暗殺者が二人出て来るが、二人共、右手に真っ赤な革の手袋をはめている。それがわかりやすくて効果的。
ペンタポリスの漁師役の3人を、女性3人が演じるが、これがうまい。
ここの翻訳も面白いし、楽しい。

槍試合に出場する騎士たちは、長い槍を持つはずが、水道管のようなパイプを手に持って登場。奇妙だ。
死んだサイサが、死んだ後も舞台の奥や横に立っているのは変だ。やめてほしい。
セリモンがサイサを生き返らせると、サイサは台の上で立ち上がる。
目を開けてゆっくり上半身を動かすくらいがいいのに、激し過ぎる。
全体に、この演出家はリアリズムを好まないようだ。
ペリクリーズが赤子と乳母リコリダ(杉浦慶子)をタルソの太守夫妻に預けて帰国したところで休憩。

<2幕>
タルソの太守夫人ダイオナイザは乳母リコリダを絞め殺す!
戯曲では乳母は「急死」したとガワ―が報告するだけなので、ここは普通演じないところだが、今回ダイオナイザは思いっきり悪い女にされている。
まあ確かにそんなこともやりかねない女ではある。
そのダイオナイザ役を磯西真喜が好演(女神ダイアナも兼ねる)。

女郎屋の女将役の杉浦慶子もうまい!
マリーナ(古賀ありさ)が女郎屋の客3人を改心させるシーンは、セリフがないが、(たぶんオリジナルの)音楽を使ってうまくできている。
音楽と役者の動きが合っていて、楽しい。

船で、嘆きのあまり誰にも会おうとしないペリクリーズは、茶色い布をかぶってはいるが、その下は今までと同じパリッとしたスーツ。
マリーナに出会えて元気を取り戻し、「新しい服を用意してくれ」と言わねばならないのに変だ。
ここはやはりボロボロの服を着ていてほしいし、(二度とひげを剃らぬと誓ってしばらくたつのだから)ひげぼうぼうがいい。
マリーナが女郎屋に売られた時、着ていた服も、みんなと同じ青いワンピース。
「服もいいねえ」というセリフがあるのだから、ここも何とかしてほしい。
セリフと齟齬があるのは困る。

死んだと思っていた娘に会えたペリクリーズは狂喜して神々に感謝し、ふと「音楽が聞こえないか?」と言う。
評者の一番好きなシーンだが、今回ここで、それまで流れていた音楽がそのまま続く。これはどうだろう。
むしろ何もない方がいい。あるいは、それまで何も流れていなかったところに、かすかに霊妙な音楽が聞こえて来る、とか。
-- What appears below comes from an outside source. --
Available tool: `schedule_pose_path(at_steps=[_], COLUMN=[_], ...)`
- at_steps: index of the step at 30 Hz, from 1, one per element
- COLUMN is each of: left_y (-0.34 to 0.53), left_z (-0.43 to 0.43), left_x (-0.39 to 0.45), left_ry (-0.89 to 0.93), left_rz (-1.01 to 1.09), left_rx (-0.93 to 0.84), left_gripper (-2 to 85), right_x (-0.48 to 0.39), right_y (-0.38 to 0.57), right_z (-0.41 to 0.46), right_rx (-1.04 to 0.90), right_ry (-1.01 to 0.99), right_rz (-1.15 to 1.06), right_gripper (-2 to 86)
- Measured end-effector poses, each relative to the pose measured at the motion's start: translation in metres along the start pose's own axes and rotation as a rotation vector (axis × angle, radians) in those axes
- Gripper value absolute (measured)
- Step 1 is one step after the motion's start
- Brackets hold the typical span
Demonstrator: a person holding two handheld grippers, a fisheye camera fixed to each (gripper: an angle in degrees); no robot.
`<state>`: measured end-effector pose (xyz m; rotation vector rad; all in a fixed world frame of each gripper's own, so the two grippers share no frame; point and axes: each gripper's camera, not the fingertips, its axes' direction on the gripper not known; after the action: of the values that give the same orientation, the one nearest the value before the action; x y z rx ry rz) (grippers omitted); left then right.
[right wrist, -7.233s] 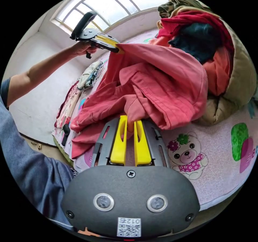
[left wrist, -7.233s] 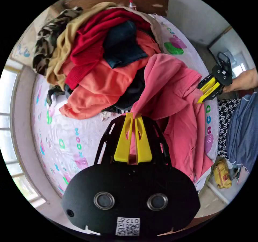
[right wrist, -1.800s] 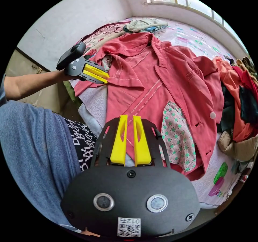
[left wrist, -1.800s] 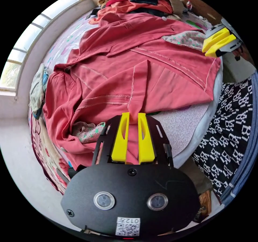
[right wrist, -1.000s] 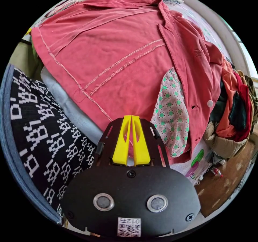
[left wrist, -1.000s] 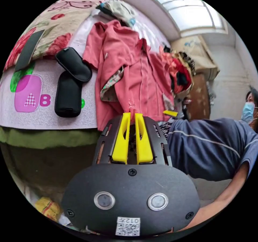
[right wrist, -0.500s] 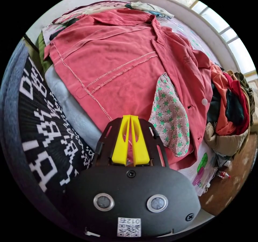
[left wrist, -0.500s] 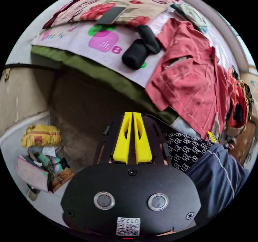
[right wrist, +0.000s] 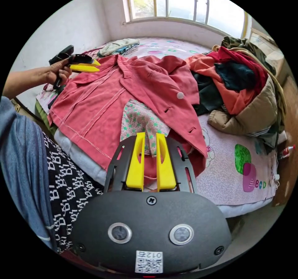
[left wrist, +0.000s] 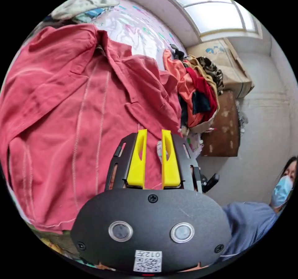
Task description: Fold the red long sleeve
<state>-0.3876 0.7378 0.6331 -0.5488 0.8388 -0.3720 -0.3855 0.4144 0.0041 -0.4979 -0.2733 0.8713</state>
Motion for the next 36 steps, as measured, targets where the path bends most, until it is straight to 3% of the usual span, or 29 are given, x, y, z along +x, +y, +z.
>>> schedule_pose_path(at_steps=[2,7,16,24,36], left_y=[-0.034,-0.068,-0.094,-0.132,-0.213], left_z=[0.023,0.039,0.056,0.082,0.091], left_x=[-0.025,-0.047,-0.088,-0.086,-0.007], left_ry=[0.124,-0.027,0.086,0.132,0.154], left_rz=[-0.124,-0.223,-0.358,-0.306,-0.02], left_rx=[0.049,0.05,0.04,0.086,0.057], left_gripper=[5.9,8.0,9.2,7.0,0.7], right_x=[0.023,0.067,0.13,0.164,0.238], right_y=[0.011,0.031,0.036,0.025,0.036], right_z=[-0.007,-0.021,-0.045,-0.056,-0.071], right_rx=[-0.014,-0.028,-0.048,-0.043,-0.027], right_ry=[0.052,0.131,0.145,0.146,0.036], right_rz=[0.078,0.231,0.333,0.35,0.411], right_gripper=[3.2,2.1,0.3,0.9,9.7])
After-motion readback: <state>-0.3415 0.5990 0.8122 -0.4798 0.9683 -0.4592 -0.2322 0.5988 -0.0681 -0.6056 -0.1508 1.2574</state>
ペリクリーズの妻となる王女の名前はサイサ、タイーサ、セーザ、と翻訳によっていろいろ。
蛇足だが、チラシに「妻を失い、娘と生き別れ、狂気におちながら」とあるが、果たしてそうだろうか。
狂気におちてはいないと思うが。

役者はみなうまい。特にペリクリーズ役の石原由宇とサイサ役の新上貴美の熱演のお陰で、気持ちよく涙を流せた。